We had known for more than 24 hours that it would be a highlights package like no other. From no presenter to no pundits. Then to no commentators and key production staff. Let's hope the last one left in Media City’s football department turned the lights off.

But this was still a completely farcical viewing experience. An utter nonsense. And really, once you can momentarily park the dangerous stifling of free speech to view what was on the screen, borderline amusing.

The BBC, remember, pay hundreds of millions of pounds to have the right to show Premier League highlights.
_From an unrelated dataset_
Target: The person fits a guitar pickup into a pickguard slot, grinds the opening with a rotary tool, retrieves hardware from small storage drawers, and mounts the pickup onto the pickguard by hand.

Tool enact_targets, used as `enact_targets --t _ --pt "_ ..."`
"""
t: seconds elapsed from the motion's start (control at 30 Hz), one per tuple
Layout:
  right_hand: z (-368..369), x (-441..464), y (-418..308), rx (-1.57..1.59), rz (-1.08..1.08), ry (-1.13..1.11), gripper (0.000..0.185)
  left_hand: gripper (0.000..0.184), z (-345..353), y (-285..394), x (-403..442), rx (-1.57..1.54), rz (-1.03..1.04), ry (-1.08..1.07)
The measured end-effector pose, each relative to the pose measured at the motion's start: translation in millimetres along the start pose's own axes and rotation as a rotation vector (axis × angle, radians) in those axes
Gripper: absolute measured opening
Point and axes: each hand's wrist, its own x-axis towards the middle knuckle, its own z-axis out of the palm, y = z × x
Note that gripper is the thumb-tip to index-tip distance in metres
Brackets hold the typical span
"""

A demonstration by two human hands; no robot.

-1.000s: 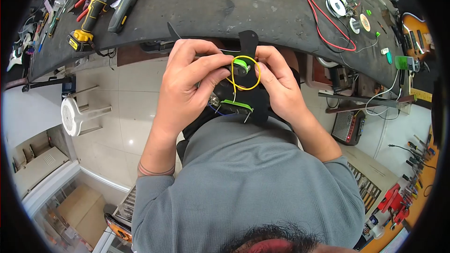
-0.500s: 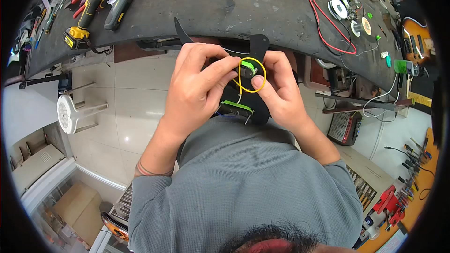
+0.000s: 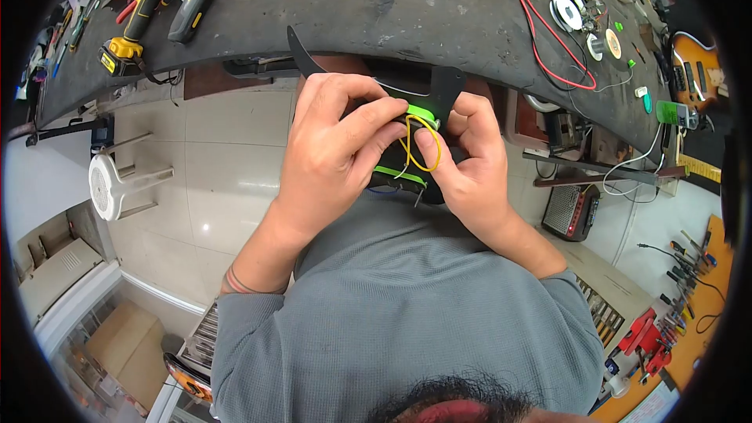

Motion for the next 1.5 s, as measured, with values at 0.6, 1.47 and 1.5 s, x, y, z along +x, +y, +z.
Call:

Nevermind the fact better edited clips with commentary were available legally on YouTube several hours earlier.

As the layers quickly unpeeled following Friday’s baffling decision to sideline Lineker for having the temerity to criticise the language of political policy, all that was left was the programme’s core: 15 goals from six different games.
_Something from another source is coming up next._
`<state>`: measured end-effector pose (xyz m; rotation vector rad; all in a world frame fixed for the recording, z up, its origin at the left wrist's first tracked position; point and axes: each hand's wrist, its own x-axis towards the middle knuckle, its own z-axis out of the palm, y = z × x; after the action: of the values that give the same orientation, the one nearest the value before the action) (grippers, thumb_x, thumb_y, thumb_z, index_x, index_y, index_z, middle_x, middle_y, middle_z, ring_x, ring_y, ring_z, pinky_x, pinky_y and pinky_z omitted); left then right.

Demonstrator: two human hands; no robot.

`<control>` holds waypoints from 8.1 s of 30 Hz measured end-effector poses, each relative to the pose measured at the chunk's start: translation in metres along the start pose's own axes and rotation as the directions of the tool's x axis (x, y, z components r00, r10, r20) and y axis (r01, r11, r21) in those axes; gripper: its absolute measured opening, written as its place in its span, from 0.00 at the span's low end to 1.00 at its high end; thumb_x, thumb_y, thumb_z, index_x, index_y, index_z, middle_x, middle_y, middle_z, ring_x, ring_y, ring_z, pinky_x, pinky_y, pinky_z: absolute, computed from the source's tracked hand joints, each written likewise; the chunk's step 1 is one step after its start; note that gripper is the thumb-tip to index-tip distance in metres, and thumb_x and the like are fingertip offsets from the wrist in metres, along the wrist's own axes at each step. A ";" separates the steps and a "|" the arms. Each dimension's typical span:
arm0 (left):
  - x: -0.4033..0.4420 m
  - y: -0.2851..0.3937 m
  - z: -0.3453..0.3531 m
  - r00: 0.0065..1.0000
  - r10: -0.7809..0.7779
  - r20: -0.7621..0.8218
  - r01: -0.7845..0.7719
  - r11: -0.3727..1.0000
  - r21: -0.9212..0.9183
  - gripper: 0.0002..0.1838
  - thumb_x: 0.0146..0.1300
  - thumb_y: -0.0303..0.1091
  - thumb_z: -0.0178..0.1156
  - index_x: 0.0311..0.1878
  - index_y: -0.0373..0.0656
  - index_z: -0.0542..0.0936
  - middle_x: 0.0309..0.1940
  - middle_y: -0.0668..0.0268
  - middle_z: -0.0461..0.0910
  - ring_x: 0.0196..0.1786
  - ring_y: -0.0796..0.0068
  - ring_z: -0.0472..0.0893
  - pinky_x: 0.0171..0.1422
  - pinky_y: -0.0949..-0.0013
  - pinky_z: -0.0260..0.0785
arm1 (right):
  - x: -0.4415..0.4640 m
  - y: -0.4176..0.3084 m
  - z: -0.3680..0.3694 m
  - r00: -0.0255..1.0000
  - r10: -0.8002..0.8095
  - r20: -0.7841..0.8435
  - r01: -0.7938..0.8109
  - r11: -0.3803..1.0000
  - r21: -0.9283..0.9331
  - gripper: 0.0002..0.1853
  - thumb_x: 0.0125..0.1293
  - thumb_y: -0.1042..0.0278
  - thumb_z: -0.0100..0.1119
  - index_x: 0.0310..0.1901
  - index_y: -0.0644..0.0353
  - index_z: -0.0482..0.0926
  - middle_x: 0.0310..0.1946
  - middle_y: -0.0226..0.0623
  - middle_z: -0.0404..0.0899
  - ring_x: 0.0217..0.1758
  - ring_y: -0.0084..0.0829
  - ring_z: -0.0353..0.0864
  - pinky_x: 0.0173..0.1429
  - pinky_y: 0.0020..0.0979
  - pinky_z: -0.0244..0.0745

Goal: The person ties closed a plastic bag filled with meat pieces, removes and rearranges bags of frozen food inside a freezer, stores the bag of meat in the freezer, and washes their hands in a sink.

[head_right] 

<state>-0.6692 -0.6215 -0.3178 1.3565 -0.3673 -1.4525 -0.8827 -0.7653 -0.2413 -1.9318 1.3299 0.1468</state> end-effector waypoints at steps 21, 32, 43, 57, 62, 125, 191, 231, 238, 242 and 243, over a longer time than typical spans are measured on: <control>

It was not the most eventful day in Premier League history, even if it was bookended by Liverpool delivering another stinker at Bournemouth and Man City using their experience to grind out three points away to Crystal Palace as they pursue leaders Arsenal.

(PA)

Yet it was still quite something to behold when even the iconic theme tune was culled and instead of a camera zooming in on Lineker, prepped to deliver an acerbic intro to set the scene before delivering the action and analysis, there was simply action from Bournemouth’s win in the lunchtime kick-off.

It was not even close to a stripped down version similar to those 30-minute highlights packages that are created by the Premier League’s own in-house media and replayed to fill schedules on Sky and BT during the week.
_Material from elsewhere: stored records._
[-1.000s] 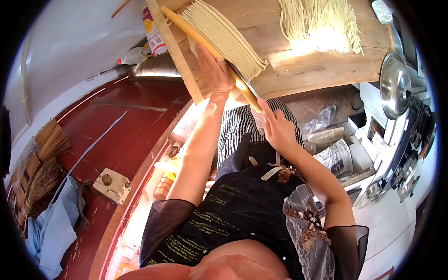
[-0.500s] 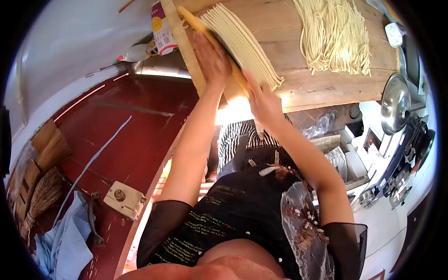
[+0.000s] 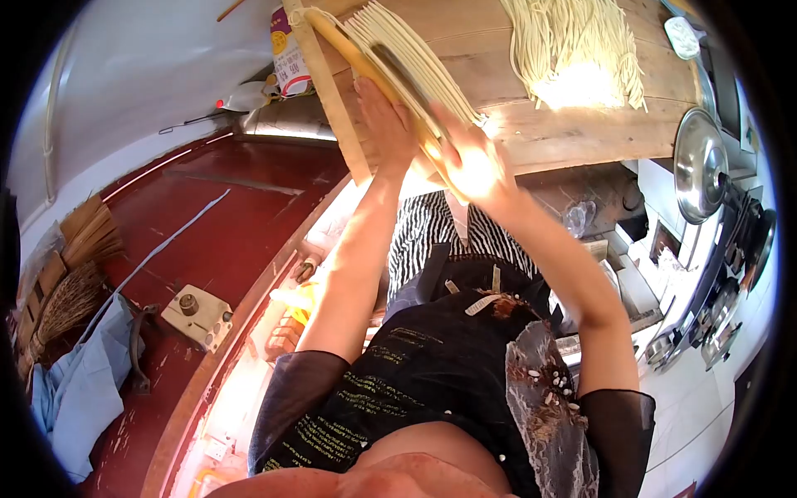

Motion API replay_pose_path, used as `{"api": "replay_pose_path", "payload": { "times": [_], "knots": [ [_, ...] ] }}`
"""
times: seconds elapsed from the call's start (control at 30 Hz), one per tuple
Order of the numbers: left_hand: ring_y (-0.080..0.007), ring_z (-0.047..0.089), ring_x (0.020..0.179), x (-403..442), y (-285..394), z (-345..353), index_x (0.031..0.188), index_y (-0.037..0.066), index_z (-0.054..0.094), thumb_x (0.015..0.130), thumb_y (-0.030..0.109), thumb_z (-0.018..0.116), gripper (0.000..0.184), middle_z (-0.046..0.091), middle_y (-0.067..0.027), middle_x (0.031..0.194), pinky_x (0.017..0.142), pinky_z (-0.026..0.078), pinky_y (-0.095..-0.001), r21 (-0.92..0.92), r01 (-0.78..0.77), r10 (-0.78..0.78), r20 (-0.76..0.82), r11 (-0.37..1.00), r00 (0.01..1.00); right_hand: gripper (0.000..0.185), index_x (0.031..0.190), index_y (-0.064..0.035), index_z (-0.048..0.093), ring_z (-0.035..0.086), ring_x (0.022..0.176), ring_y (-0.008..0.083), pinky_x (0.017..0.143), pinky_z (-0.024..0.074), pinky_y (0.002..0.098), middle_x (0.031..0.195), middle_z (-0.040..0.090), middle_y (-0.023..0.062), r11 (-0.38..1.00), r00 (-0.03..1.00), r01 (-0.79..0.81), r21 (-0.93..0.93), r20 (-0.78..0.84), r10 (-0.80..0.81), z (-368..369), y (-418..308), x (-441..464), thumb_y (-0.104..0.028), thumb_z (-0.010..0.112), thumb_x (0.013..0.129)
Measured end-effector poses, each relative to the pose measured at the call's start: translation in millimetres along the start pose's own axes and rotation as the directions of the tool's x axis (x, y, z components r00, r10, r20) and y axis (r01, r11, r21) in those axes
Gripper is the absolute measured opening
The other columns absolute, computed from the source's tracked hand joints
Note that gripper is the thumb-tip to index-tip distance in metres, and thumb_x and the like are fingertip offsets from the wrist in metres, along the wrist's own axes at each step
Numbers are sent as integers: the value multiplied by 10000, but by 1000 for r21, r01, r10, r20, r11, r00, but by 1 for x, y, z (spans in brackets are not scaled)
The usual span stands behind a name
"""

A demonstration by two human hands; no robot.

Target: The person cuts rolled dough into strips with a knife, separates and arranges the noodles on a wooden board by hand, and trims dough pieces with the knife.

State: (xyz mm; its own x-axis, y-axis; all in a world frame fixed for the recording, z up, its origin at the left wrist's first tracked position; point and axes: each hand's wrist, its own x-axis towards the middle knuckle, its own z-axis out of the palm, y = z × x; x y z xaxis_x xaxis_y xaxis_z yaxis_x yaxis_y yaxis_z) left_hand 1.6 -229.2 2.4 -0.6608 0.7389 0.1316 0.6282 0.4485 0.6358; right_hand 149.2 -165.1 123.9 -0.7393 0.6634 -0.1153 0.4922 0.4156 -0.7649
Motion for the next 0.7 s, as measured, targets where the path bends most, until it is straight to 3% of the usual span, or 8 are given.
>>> {"api": "replay_pose_path", "payload": {
  "times": [0.1,0.2,0.27,0.33,0.4,0.53,0.6,0.7],
  "knots": [
    [-439,133,1449,0,2,0,1488,-102,83,986,215,324,640,152,-317,1538,1176,117,-527,41,-7,8,-28,999,1000,539,1426,-199,437,618,674,346,596,488,452,760,584,154,994,998,-53,-98,-20,51,-10,-3,-75,-131,555,905],
    [-443,134,1447,0,6,-3,1488,-100,85,975,220,333,653,146,-319,1540,1176,114,-531,-5,42,-42,-7,999,999,581,1442,-204,422,592,648,326,578,481,446,803,563,144,983,989,-117,-140,72,128,-18,-1,-121,-106,576,890],
    [-446,135,1446,0,5,-1,1491,-92,87,964,222,337,662,143,-317,1542,1176,112,-530,-8,58,-58,-3,998,998,601,1466,-215,390,576,686,373,594,461,463,807,554,153,977,968,-188,-102,148,202,-18,4,-138,-99,571,905],
    [-446,130,1447,1,5,-2,1495,-83,86,978,240,325,655,139,-311,1546,1177,109,-529,-15,59,-59,-5,998,998,595,1467,-218,389,575,673,373,582,463,469,802,551,153,970,958,-206,-127,177,226,-10,7,-136,-104,564,910],
    [-441,128,1449,1,6,-4,1496,-82,84,985,250,319,653,136,-309,1547,1177,109,-529,-7,61,-61,1,998,998,628,1474,-225,376,552,560,319,502,470,441,778,527,129,972,994,-71,-225,66,88,9,14,-121,-129,590,892],
    [-420,124,1456,3,3,-5,1497,-80,78,1001,261,315,647,127,-303,1552,1185,100,-512,20,41,-42,18,999,999,636,1475,-240,373,558,538,312,494,482,429,782,534,130,969,993,-109,-222,19,116,32,6,-69,-127,594,889],
    [-414,124,1457,27,-7,-7,1496,-82,77,999,249,325,646,127,-301,1553,1190,95,-503,20,6,-6,5,1000,1000,664,1487,-254,346,573,547,310,503,496,415,792,543,130,976,999,-39,-215,-26,34,32,8,-61,-117,594,886],
    [-406,125,1458,68,-23,-12,1493,-85,78,992,222,344,645,126,-296,1555,1197,91,-488,8,28,-28,20,1000,999,679,1495,-257,332,572,546,304,498,496,416,810,549,126,970,997,-56,-238,40,68,27,11,-64,-105,587,883]
  ]
}}
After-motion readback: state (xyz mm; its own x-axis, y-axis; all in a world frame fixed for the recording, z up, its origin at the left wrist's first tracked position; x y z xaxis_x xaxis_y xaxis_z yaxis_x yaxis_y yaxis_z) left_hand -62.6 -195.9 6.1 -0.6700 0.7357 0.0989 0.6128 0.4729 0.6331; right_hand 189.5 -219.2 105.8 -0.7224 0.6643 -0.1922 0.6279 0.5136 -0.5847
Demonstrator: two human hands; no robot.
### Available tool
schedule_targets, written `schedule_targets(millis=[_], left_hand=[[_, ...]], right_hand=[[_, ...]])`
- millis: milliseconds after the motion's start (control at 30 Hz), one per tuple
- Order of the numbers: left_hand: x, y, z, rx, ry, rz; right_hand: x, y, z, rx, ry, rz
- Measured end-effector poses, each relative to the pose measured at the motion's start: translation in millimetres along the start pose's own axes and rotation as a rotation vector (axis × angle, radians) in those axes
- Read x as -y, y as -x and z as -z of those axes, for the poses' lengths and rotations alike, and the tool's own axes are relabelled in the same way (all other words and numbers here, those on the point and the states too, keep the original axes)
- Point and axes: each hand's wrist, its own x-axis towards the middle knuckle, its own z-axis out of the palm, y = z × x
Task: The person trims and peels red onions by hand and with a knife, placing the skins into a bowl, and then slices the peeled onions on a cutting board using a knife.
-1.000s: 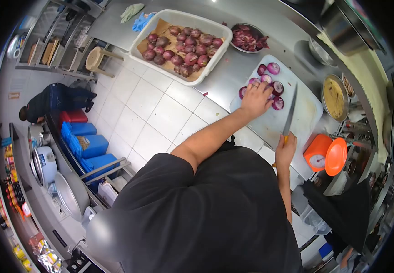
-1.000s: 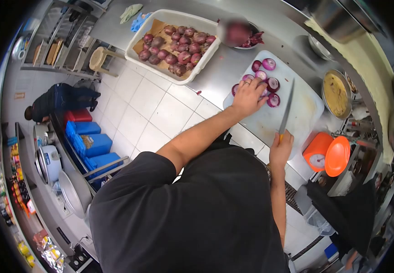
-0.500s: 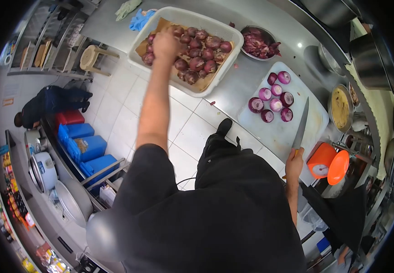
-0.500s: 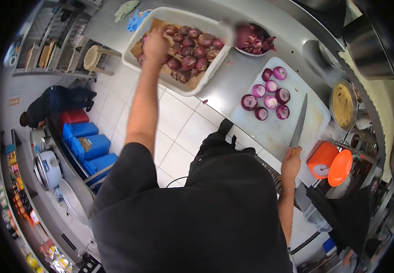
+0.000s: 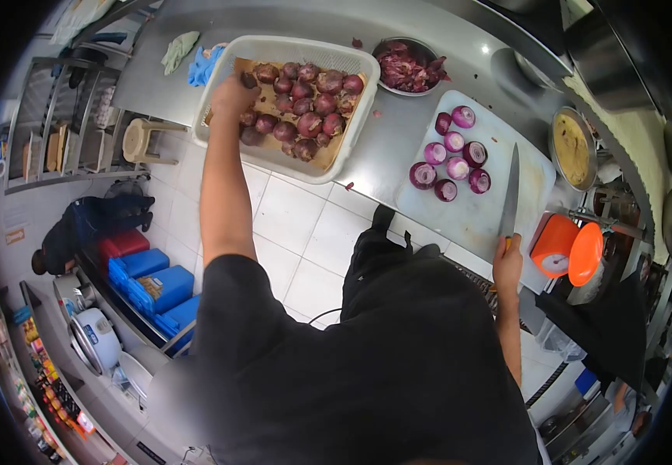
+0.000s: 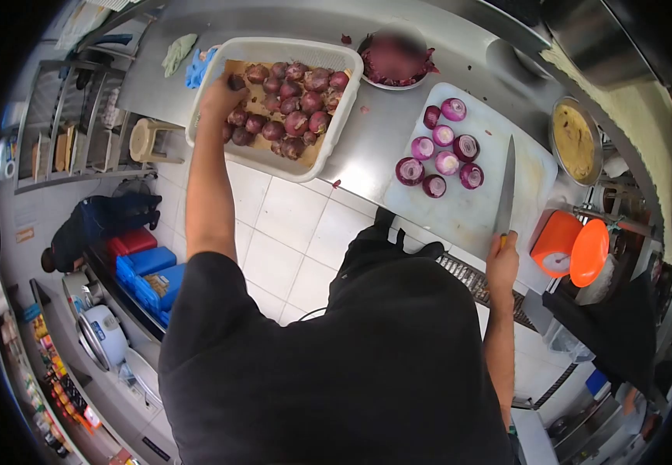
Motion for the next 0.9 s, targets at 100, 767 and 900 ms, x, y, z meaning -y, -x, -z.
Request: schedule_targets(millis=[100, 767, 900], left_hand=[[-23.1, 50.3, 40.9, -0.093, 0.522, -0.109], [-443.5, 373.8, -110.3, 0.409, 0.878, -0.629], [-452.5, 383.4, -124.7, 0.246, 0.561, -0.752]], right_hand=[[-6.7, -0.9, -5.6, -0.002, -0.056, -0.011], [-61.6, 70.8, 48.1, 0.089, -0.241, -0.082], [-59.4, 101.1, 77.1, 0.076, -0.315, -0.094]])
One game rolled into another, interspersed with those cheap looking graphics that anyone with a laptop and internet connection could whisk up in a couple of minutes.

They did at least offer us a quick sight of the table at the end to some non-descript synth music.

And like that it was over. Instead of Lineker delivering a closing one-liner to sum up the day’s highlight with a wry smile and a nod, BBC 1’s schedule swiftly moved on to Sully: Miracle on the Hudson, a film about a plane landing on the river.

This is a story with some twists to come and, surely, severe repercussions for figures high above the broadcaster’s sports department.

Yet those who lost out were the viewers who still faithfully tune in on a Saturday to get their fix despite all the goals being available elsewhere hours earlier. And the direction of blame for that unquestionably rests with weak figures at the top of the BBC who buckled under Tory pressure.

Lineker, Ian Wright, Alan Shearer and the rest will be back on our screens sooner rather than later – the broadcaster’s chief decision makers must find a spine in the coming days to ensure it is not on another channel.